After dinner we became acquainted with some of the other passengers, mostly older couples and two newlyweds on their honeymoon. As South Africans, we became designated tour guides to the international tourists, offering advice on things to do and places to see. A few passengers asked to take pictures with us, perhaps because we were the only travelers of color on board.

That night, as I lay in bed, I looked up at the magnificent night sky and was awestruck by the clarity of all the constellations; I only wished I knew how to identify them. In Johannesburg you can barely see the Southern Cross.

We were sound asleep when we were harshly woken by the jolts of the train traveling at its maximum speed of 60 kilometers per hour. We felt every movement, every turn and every stop. This happened every hour or so and we were convinced that we weren’t going to get any sleep on the trip. In the morning we were greeted by warm smiles from guests who seemed to have slept like babies. I thought it was only us who had felt the thumps in the night but I was relieved to hear another lady say she placed a chair in front of her bed to prevent her from falling.

As the day went on, we stopped in Kimberly to see the famous Big Hole. We walked across the bridge, in the scorching heat, to peer into the famous man-made attraction.  In my opinion, they should rename it the Gigantic Hole of Kimberly because it’s 215 meters deep and has a circumference of 1.6 kilometers.
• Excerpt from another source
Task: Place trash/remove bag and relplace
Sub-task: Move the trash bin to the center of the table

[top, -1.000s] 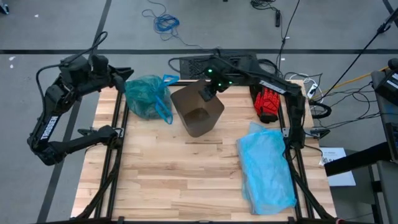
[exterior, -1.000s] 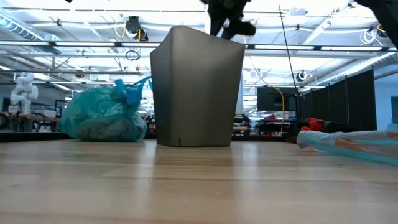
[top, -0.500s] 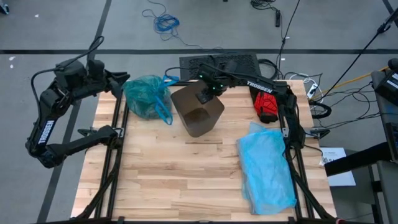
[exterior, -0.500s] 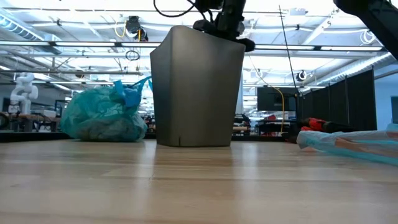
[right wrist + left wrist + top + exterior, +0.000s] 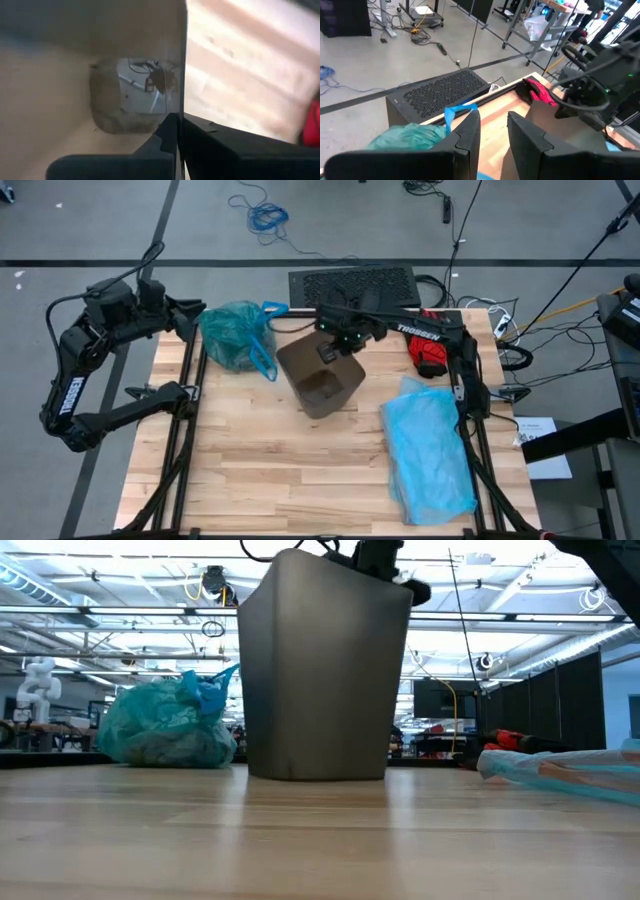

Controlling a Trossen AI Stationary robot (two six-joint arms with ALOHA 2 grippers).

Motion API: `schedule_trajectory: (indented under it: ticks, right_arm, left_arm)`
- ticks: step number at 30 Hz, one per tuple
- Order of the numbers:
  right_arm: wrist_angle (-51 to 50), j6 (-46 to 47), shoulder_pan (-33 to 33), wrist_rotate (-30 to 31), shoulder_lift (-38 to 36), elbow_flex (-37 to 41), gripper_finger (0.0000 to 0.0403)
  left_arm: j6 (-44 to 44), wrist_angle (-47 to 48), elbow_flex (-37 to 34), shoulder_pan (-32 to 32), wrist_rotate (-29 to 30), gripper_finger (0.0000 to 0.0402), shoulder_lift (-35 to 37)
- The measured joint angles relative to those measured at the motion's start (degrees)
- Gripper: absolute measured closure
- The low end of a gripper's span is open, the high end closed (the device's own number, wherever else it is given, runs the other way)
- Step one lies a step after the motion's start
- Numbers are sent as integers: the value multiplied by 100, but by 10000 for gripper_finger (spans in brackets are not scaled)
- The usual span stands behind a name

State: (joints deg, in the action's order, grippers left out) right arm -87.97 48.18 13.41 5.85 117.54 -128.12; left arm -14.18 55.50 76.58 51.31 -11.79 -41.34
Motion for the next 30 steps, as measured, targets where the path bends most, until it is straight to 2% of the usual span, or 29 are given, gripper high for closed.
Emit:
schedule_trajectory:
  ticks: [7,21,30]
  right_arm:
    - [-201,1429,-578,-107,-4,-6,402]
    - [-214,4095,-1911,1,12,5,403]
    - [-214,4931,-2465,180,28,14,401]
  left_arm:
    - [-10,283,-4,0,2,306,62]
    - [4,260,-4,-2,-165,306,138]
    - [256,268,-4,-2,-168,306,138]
We looked down and saw the aqua blue-green water at the base of this massive crater. It’s hard to believe that years ago men from around the world slaved away to dig up rocks, that once cut and polished, would become one of the most valuable diamonds in the world.
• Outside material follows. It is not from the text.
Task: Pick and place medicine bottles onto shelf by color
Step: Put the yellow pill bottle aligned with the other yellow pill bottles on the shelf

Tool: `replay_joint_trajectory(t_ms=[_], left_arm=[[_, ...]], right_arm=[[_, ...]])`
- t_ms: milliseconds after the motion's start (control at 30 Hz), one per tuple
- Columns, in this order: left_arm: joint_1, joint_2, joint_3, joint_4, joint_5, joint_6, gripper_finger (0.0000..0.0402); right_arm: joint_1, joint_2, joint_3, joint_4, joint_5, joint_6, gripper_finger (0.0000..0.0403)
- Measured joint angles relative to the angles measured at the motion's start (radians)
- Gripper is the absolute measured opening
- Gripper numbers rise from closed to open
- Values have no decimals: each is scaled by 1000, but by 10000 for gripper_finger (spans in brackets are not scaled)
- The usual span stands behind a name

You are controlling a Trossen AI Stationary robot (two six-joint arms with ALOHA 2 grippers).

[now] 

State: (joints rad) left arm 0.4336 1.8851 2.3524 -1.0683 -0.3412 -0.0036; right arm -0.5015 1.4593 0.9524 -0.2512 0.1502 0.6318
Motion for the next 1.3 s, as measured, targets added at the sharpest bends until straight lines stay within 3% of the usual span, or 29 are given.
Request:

We were taken on a tour of the diamond museum where we saw various uncut stones and the Eureka—the first diamond found in South Africa. To my amazement, I learnt that there is no such thing as a black diamond. In fact, black spots found in diamonds decrease their value and are usually cut out.

Our final day began with a five-kilometer walk through open fields to Maaitjiesfontein. After the train dropped us off and steamed away at full speed, I was almost certain we would never see it again. A few kilometers later, and some complaining about our skirts and sandals not being the right attire, we made it. Maaitjiesfontein is a small town situated in the Karoo, Western Cape. The town has 370 residents who are delighted to live in a place where crime is low and everyone knows each other’s name. Some of the main attractions included: a transport museum showcasing vintage trains from 1982, a London double-decker bus which takes people through the town and a coffee house, which when we arrived, seemed like the social place to be. After our visit, we hopped back on the train and began our final leg of the trip.

Two hours before we arrived in Cape Town, a few passengers met in the observation car at the back of the train. As the mountains and vineyards surrounded us on both sides and the tracks disappeared in the distance, we shared one last glass of champagne and toasted to the journey that was.

Upon arrival, I had a conversation with our cab driver who couldn’t understand why we had traveled by train.

“I don’t get it. It takes two hours by plane and 16 hours by bus, so why did you take a train that takes three days?” he said shaking his head.

I smiled, “Don’t worry; it’s not that kind of a train.”